*WHAT TO DO*. Give back each line of the listing precisely as written.

*DATASET SECTION*.
-=-=-

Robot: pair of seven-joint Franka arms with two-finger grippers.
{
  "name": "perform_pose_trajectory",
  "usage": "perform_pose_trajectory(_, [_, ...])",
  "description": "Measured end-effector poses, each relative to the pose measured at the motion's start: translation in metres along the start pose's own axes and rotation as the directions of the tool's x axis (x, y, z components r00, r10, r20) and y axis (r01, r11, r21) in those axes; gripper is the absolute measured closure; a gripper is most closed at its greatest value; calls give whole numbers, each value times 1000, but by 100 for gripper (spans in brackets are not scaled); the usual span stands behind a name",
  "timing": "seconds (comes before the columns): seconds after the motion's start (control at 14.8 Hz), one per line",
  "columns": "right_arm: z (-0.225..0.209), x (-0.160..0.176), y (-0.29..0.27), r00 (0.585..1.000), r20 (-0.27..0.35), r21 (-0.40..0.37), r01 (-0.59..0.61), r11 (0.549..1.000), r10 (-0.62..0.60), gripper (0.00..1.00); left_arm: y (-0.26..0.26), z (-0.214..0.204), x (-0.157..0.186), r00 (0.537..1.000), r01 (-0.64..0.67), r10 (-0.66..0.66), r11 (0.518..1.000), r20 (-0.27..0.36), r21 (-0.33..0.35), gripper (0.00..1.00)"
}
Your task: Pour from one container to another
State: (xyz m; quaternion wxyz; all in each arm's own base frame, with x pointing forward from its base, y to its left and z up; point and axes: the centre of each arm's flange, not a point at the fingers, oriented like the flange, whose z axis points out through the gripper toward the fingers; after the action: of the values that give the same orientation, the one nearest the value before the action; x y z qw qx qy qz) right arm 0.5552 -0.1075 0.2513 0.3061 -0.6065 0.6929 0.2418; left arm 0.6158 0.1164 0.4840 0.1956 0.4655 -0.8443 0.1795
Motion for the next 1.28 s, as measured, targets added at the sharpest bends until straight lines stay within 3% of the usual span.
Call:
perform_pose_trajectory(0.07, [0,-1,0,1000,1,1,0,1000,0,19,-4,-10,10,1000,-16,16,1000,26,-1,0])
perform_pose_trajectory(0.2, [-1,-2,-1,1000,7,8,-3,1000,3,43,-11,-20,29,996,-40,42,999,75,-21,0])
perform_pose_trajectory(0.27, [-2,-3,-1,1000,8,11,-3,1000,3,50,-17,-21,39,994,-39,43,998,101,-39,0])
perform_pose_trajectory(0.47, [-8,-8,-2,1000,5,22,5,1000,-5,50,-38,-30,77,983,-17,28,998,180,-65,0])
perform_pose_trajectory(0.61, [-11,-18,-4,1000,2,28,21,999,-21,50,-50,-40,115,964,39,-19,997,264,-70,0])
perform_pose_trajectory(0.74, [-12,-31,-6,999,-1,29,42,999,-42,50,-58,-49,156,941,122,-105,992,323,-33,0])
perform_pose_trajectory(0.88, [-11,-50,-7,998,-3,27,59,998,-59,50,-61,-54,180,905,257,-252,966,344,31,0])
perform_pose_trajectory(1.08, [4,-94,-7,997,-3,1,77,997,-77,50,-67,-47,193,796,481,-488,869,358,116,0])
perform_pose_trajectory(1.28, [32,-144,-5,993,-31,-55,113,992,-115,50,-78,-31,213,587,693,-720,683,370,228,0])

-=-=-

*OUTPUT OF THE TASK*.
Robot: pair of seven-joint Franka arms with two-finger grippers.
{
  "name": "perform_pose_trajectory",
  "usage": "perform_pose_trajectory(_, [_, ...])",
  "description": "Measured end-effector poses, each relative to the pose measured at the motion's start: translation in metres along the start pose's own axes and rotation as the directions of the tool's x axis (x, y, z components r00, r10, r20) and y axis (r01, r11, r21) in those axes; gripper is the absolute measured closure; a gripper is most closed at its greatest value; calls give whole numbers, each value times 1000, but by 100 for gripper (spans in brackets are not scaled); the usual span stands behind a name",
  "timing": "seconds (comes before the columns): seconds after the motion's start (control at 14.8 Hz), one per line",
  "columns": "right_arm: z (-0.225..0.209), x (-0.160..0.176), y (-0.29..0.27), r00 (0.585..1.000), r20 (-0.27..0.35), r21 (-0.40..0.37), r01 (-0.59..0.61), r11 (0.549..1.000), r10 (-0.62..0.60), gripper (0.00..1.00); left_arm: y (-0.26..0.26), z (-0.214..0.204), x (-0.157..0.186), r00 (0.537..1.000), r01 (-0.64..0.67), r10 (-0.66..0.66), r11 (0.518..1.000), r20 (-0.27..0.36), r21 (-0.33..0.35), gripper (0.00..1.00)"
}
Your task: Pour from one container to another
State: (xyz m; quaternion wxyz; all in each arm's own base frame, with x pointing forward from its base, y to its left and z up; point and axes: the centre of each arm's flange, not a point at the fingers, oriented like the flange, whose z axis points out through the gripper toward the fingers; after the action: of the values that give the same orientation, the one nearest the value before the action; x y z qw qx qy qz) right arm 0.5552 -0.1075 0.2513 0.3061 -0.6065 0.6929 0.2418; left arm 0.6158 0.1164 0.4840 0.1956 0.4655 -0.8443 0.1795
Motion for the next 1.28 s, as measured, targets added at the sharpest bends until straight lines stay within 3% of the usual span.
Call:
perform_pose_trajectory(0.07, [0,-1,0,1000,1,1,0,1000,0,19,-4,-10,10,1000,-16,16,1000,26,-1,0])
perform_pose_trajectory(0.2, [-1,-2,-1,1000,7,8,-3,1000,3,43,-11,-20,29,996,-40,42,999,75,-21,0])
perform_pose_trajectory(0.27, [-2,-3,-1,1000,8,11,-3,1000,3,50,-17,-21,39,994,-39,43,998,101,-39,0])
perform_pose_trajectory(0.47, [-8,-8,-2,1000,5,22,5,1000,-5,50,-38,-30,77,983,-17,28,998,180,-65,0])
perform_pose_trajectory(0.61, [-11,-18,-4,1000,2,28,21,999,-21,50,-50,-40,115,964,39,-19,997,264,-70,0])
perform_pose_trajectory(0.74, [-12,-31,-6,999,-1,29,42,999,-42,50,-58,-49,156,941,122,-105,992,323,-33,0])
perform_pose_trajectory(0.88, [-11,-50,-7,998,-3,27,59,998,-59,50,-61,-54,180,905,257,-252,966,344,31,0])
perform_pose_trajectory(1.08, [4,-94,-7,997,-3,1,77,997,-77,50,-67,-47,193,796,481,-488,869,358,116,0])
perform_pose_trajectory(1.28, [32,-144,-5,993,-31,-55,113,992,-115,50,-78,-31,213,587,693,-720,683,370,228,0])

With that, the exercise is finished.